Apart from being regarded as a classic novel and film, One Flew Over the Cuckoo’s Nest is perhaps the best-known depiction of lobotomy in mainstream culture. In the movie, McMurphy (played by Jack Nicholson), who fakes insanity to avoid being imprisoned, undergoes a frontal lobotomy that leaves him in a vegetative state–expressionless and unemotional. “There’s nothin’ in the face. Just like one of those store dummies,” another patient, Chief, remarks.
For many in the movie audiences, it was this scene from the novel and then the movie that brought the infamous neurosurgical procedure to their attention. However, at the time when Ken Kesey wrote the novel, the procedure was already used widely throughout the United States in the treatment of people who suffered from various mental illnesses. Tragically, in many cases, the outcome was similar to what was portrayed in One Flew Over the Cuckoo’s Nest. People were left emotionless and inert.
Doctors, scientists, researchers, and other academics have long tried to find a cure for mental disorders, with some of them, including neurologist Walter Freeman, becoming obsessed with the idea. But instead of finding the cure, Freeman’s obsession would result in the invention of prefrontal lobotomy, which he personally introduced and popularized throughout the United States.
It was 1935 when Dr. Walter Freeman learned of a frontal lobe ablation technique thanks to an experiment performed by the American neuroscientist Carlyle Jacobsen, who tried frontal and prefrontal lobotomies on chimps and concluded that they became less aggressive and more manageable afterward.
The same year, Antonio Egas Moniz, a Portuguese neurosurgeon, devised a leucotome, an instrument for dividing the white matter in the brain and performed the first procedure known as prefrontal leukotomy.

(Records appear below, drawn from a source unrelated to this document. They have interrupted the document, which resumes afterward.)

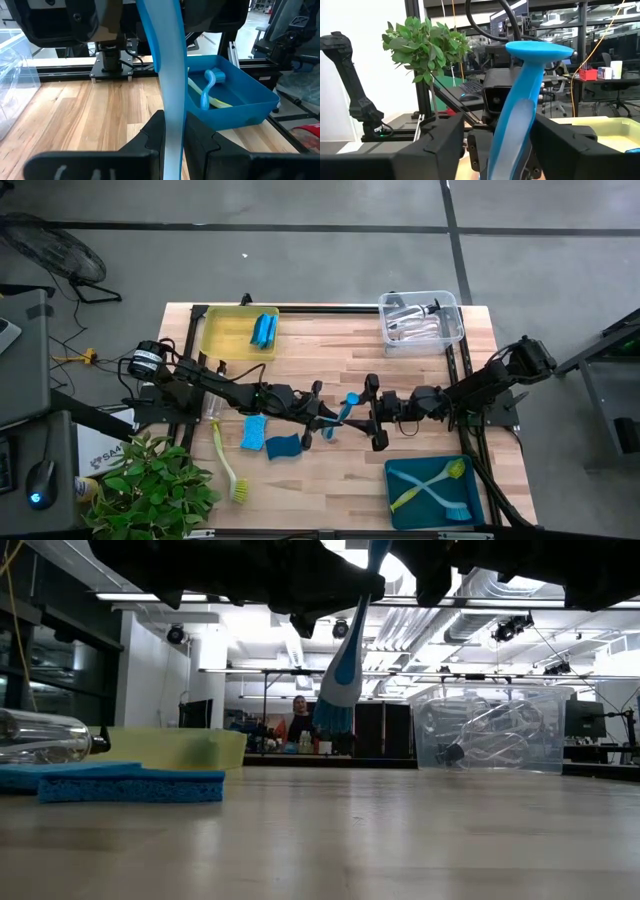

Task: Pick & Place Kitchen Sink Supplies
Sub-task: Put the blue dish brush into the blue bin, then put the blue sponge into the yellow bin

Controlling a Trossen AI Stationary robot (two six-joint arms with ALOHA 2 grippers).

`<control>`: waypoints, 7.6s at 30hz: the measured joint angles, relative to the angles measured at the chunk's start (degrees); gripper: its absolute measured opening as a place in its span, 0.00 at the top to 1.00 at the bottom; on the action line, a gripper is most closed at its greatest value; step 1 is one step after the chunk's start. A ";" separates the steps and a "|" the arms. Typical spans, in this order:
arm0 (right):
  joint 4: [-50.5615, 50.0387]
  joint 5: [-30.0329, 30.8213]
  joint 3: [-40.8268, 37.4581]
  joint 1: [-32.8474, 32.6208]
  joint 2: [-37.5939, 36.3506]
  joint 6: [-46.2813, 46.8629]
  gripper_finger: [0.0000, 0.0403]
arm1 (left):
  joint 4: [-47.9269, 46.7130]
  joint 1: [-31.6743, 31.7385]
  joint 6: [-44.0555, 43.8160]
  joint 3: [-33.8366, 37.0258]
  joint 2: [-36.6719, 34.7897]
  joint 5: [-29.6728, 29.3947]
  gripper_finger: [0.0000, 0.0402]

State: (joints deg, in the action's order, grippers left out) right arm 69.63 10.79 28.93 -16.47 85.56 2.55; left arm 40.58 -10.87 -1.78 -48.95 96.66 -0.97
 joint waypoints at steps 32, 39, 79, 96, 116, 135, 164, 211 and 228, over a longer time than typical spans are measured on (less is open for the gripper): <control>-0.07 0.29 -0.07 -0.01 0.00 -0.88 0.82 | -0.29 0.02 -0.63 0.00 0.02 -0.24 0.79; -0.28 0.35 -0.07 0.00 0.00 -0.83 0.82 | -1.10 0.02 -0.58 0.00 0.02 -0.20 0.77; -5.82 3.44 -0.07 0.62 -0.71 0.43 0.82 | -13.55 0.00 -0.50 -0.07 -5.89 -7.19 0.36; -76.23 8.90 19.32 -4.47 -26.25 9.52 0.82 | -35.04 -6.19 -6.01 -0.02 -18.84 -21.96 0.36; -127.39 2.48 53.83 -20.59 -13.90 36.36 0.82 | -37.75 -9.42 -8.59 0.00 -18.84 -29.57 0.36; -117.25 -7.33 34.76 -25.35 -6.51 72.15 0.82 | -37.70 -9.42 -11.82 0.00 -18.84 -29.49 0.36; -107.97 -17.91 24.48 -25.70 -5.85 74.64 0.82 | -39.10 -9.40 -12.05 0.00 -18.82 -28.00 0.36; -106.24 -20.34 24.57 -25.94 -2.85 67.87 0.59 | -40.97 -9.41 -14.32 0.00 -19.09 -26.96 0.36; -108.80 -10.39 24.59 -25.94 -11.64 63.28 0.59 | -62.97 -9.40 -32.04 0.00 -19.47 -18.25 0.36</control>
State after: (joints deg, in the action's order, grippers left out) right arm -39.18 0.40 53.52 -42.41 73.92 65.82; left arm -22.39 -20.27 -33.83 -48.95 77.19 -19.23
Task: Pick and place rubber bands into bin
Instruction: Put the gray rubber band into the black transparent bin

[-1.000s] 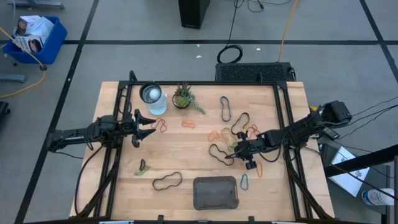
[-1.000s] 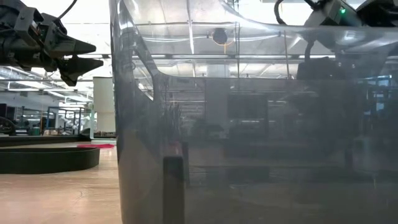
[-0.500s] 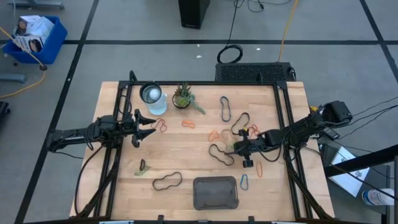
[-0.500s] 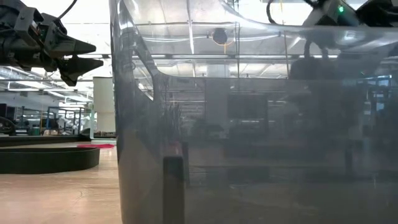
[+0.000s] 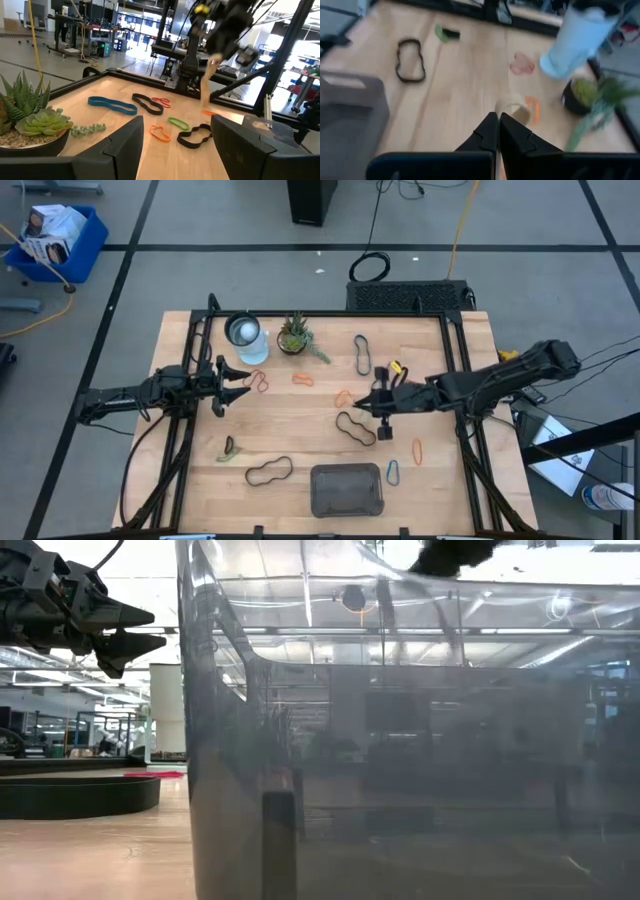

In 1936 Freeman modified Moniz’s technique and together with his colleague James Watts performed the first lobotomy operation in the United States on a 63-year-old Kansas housewife suffering from anxiety, insomnia, and depression. He was convinced that the operation was successful and was satisfied with the results, so he started to propagandize the procedure, strongly recommending it for any type of disorders, from psychosis, depression or neurosis to criminality.
Trying to find a more efficient way to perform the procedure, he developed the “ice-pick lobotomy,” an operation that didn’t require drilling holes in the skull. Instead, he inserted an ice-pick-like instrument above each eye of the patient by tapping it with a hammer.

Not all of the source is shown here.